### REQUIREMENT
Please set down the records below exactly as they appear.
————
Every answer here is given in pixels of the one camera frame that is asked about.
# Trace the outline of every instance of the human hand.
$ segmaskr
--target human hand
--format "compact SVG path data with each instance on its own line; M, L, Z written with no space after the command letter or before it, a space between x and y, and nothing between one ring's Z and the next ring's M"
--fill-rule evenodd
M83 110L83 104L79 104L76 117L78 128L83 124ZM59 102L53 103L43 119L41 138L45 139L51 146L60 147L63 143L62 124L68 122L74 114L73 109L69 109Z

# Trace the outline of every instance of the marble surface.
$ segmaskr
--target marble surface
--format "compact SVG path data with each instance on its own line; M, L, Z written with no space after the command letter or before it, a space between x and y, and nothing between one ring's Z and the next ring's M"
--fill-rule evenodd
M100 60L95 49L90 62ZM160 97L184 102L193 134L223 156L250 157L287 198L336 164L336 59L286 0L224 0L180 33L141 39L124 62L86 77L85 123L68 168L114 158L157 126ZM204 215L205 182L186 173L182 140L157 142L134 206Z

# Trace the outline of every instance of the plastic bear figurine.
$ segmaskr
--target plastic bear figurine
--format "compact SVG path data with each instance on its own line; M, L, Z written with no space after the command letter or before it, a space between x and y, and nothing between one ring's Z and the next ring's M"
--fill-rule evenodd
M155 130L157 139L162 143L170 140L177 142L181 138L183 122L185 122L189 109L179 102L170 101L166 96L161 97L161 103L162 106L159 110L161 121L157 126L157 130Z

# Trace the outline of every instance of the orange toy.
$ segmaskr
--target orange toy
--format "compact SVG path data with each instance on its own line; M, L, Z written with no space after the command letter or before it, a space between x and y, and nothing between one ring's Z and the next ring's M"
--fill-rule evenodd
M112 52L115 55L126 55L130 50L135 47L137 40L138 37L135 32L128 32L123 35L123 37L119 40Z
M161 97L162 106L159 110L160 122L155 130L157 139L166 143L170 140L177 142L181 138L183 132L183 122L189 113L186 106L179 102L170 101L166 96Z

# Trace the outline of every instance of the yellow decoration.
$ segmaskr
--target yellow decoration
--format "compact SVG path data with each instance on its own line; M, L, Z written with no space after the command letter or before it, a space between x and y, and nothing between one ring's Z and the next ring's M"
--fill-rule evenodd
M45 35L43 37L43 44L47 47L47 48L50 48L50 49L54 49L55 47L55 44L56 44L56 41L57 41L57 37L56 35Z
————
### WRITTEN SOLUTION
Every answer here is given in pixels of the one camera frame that is asked about.
# Trace the outline of every instance of the human hand.
$ segmaskr
--target human hand
--format "compact SVG path data with each instance on its own line; M, L, Z written with no space after the command letter or before it, a space between x and y, and nothing between one ring's Z and the next ring's M"
--fill-rule evenodd
M83 110L83 104L79 104L76 117L78 128L83 124ZM59 102L53 103L43 119L41 138L45 139L51 146L60 147L63 143L62 124L68 122L74 114L73 109L69 109Z

# Trace the outline of every instance of the marble surface.
$ segmaskr
--target marble surface
--format "compact SVG path data with each instance on its own line; M, L, Z written with no space after the command letter or before it, a space between x and y, and nothing between one ring's Z and the next ring's M"
--fill-rule evenodd
M100 60L95 49L90 62ZM160 97L184 102L193 134L223 156L250 157L287 198L336 164L336 59L286 0L224 0L180 33L141 39L124 62L86 77L85 123L68 168L114 158L157 126ZM204 215L205 182L186 173L182 140L157 142L134 206Z

# Trace the outline of every instance of the plastic bear figurine.
$ segmaskr
--target plastic bear figurine
--format "compact SVG path data with each instance on its own line; M, L, Z written with no space after the command letter or before it, a space between x and y, and nothing between one ring's Z and the next ring's M"
--fill-rule evenodd
M155 130L157 139L162 143L170 140L177 142L181 138L183 122L185 122L189 109L179 102L170 101L166 96L161 97L161 103L162 106L159 110L161 121L157 126L157 130Z

# Trace the outline of every instance of the orange toy.
$ segmaskr
--target orange toy
--format "compact SVG path data with each instance on its own line; M, L, Z written with no space after the command letter or before it, a space between x and y, and nothing between one ring's Z and the next ring's M"
--fill-rule evenodd
M112 52L115 55L126 55L130 50L135 47L137 40L138 37L135 32L128 32L123 35L123 37L119 40Z
M161 97L162 106L159 110L160 122L155 130L157 139L166 143L170 140L177 142L181 138L183 132L183 122L189 113L186 106L179 102L170 101L166 96Z

# Trace the outline of every instance of the yellow decoration.
$ segmaskr
--target yellow decoration
--format "compact SVG path data with each instance on its own line; M, L, Z written with no space after the command letter or before it, a space between x and y, and nothing between one ring's Z and the next ring's M"
--fill-rule evenodd
M45 35L43 37L43 44L47 47L47 48L50 48L50 49L54 49L55 47L55 44L56 44L56 41L57 41L57 37L56 35Z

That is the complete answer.